# WHAT YOU WILL DO:
Pull each line containing "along" out of the data and copy it.

[Opening DATA TO EXAMINE section]

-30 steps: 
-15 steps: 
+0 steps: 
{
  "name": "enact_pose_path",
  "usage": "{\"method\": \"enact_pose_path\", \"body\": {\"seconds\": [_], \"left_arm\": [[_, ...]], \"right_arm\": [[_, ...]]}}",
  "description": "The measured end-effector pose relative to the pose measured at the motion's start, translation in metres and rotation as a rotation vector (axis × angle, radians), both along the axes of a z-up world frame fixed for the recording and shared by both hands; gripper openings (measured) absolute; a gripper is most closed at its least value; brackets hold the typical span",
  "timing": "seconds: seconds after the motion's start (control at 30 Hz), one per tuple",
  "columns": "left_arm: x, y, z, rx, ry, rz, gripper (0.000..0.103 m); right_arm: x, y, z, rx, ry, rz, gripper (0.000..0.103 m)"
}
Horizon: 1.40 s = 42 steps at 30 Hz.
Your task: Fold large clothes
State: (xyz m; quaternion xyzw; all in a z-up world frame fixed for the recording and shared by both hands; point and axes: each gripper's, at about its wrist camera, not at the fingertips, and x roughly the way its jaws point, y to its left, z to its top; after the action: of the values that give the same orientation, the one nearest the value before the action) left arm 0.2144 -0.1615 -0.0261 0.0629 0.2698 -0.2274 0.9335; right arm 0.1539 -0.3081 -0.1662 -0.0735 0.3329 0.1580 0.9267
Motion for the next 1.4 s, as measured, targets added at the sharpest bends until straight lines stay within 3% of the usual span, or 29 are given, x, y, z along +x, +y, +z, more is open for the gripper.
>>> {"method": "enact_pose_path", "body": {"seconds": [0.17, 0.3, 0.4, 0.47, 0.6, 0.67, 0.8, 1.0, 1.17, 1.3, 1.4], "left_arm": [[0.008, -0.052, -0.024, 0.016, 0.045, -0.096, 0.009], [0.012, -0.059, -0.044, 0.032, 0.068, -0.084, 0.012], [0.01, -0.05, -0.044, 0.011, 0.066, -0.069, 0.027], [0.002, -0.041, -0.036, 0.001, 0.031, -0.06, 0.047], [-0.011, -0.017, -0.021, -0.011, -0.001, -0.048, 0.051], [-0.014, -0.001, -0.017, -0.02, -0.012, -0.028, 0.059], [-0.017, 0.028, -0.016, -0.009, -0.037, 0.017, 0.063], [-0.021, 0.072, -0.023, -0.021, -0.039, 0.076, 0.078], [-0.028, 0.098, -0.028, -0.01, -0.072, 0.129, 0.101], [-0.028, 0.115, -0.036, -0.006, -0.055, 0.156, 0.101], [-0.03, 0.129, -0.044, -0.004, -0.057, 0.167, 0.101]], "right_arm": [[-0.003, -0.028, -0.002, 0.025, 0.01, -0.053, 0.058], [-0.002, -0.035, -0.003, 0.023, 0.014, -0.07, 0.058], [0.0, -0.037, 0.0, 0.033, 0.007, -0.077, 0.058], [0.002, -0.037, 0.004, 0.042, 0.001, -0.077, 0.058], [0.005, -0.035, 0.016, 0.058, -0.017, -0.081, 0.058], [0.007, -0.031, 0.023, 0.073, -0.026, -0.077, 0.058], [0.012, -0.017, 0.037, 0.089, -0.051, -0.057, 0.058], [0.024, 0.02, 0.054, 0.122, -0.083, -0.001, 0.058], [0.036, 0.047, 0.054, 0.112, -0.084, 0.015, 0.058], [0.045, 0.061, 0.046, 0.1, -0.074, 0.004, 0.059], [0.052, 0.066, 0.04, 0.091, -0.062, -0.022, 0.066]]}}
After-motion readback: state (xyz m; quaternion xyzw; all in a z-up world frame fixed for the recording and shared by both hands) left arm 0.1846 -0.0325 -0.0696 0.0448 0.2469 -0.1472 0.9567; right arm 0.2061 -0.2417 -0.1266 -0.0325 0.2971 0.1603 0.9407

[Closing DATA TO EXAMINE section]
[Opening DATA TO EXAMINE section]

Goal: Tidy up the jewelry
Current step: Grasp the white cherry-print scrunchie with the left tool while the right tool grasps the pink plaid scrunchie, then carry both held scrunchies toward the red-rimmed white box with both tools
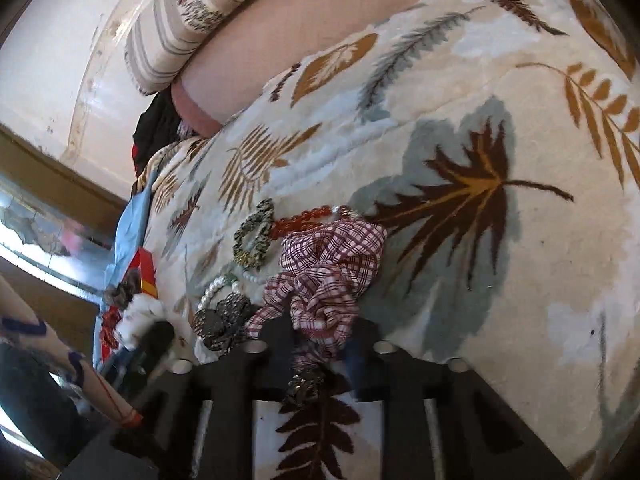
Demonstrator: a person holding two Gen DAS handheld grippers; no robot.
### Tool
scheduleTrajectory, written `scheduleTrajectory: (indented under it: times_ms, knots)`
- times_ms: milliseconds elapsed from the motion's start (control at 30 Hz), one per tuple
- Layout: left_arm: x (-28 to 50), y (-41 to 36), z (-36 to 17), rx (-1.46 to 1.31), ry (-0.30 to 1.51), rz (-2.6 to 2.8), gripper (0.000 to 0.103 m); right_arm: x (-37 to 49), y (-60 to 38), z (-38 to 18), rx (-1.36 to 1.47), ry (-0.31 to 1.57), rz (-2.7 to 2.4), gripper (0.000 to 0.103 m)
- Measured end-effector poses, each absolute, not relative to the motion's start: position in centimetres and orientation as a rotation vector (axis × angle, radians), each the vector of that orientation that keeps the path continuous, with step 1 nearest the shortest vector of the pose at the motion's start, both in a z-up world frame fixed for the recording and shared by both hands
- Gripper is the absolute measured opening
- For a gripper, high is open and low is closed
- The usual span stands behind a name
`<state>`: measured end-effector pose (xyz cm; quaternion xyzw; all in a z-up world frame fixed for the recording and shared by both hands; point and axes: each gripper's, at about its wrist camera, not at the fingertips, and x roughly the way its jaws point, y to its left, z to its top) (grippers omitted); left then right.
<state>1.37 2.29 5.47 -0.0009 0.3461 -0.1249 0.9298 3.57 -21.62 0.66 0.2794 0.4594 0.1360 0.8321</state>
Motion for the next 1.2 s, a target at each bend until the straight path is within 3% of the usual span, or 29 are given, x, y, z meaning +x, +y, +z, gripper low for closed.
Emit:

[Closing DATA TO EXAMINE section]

# RESPONSE FOR THIS EXERCISE:
  "description": "The measured end-effector pose relative to the pose measured at the motion's start, translation in metres and rotation as a rotation vector (axis × angle, radians), both along the axes of a z-up world frame fixed for the recording and shared by both hands; gripper openings (measured) absolute; a gripper is most closed at its least value; brackets hold the typical span",
Motion for the next 1.4 s, as measured, targets added at the sharpest bends until straight lines stay within 3% of the usual span, or 29 are given, x, y, z along +x, +y, +z, more is open for the gripper.

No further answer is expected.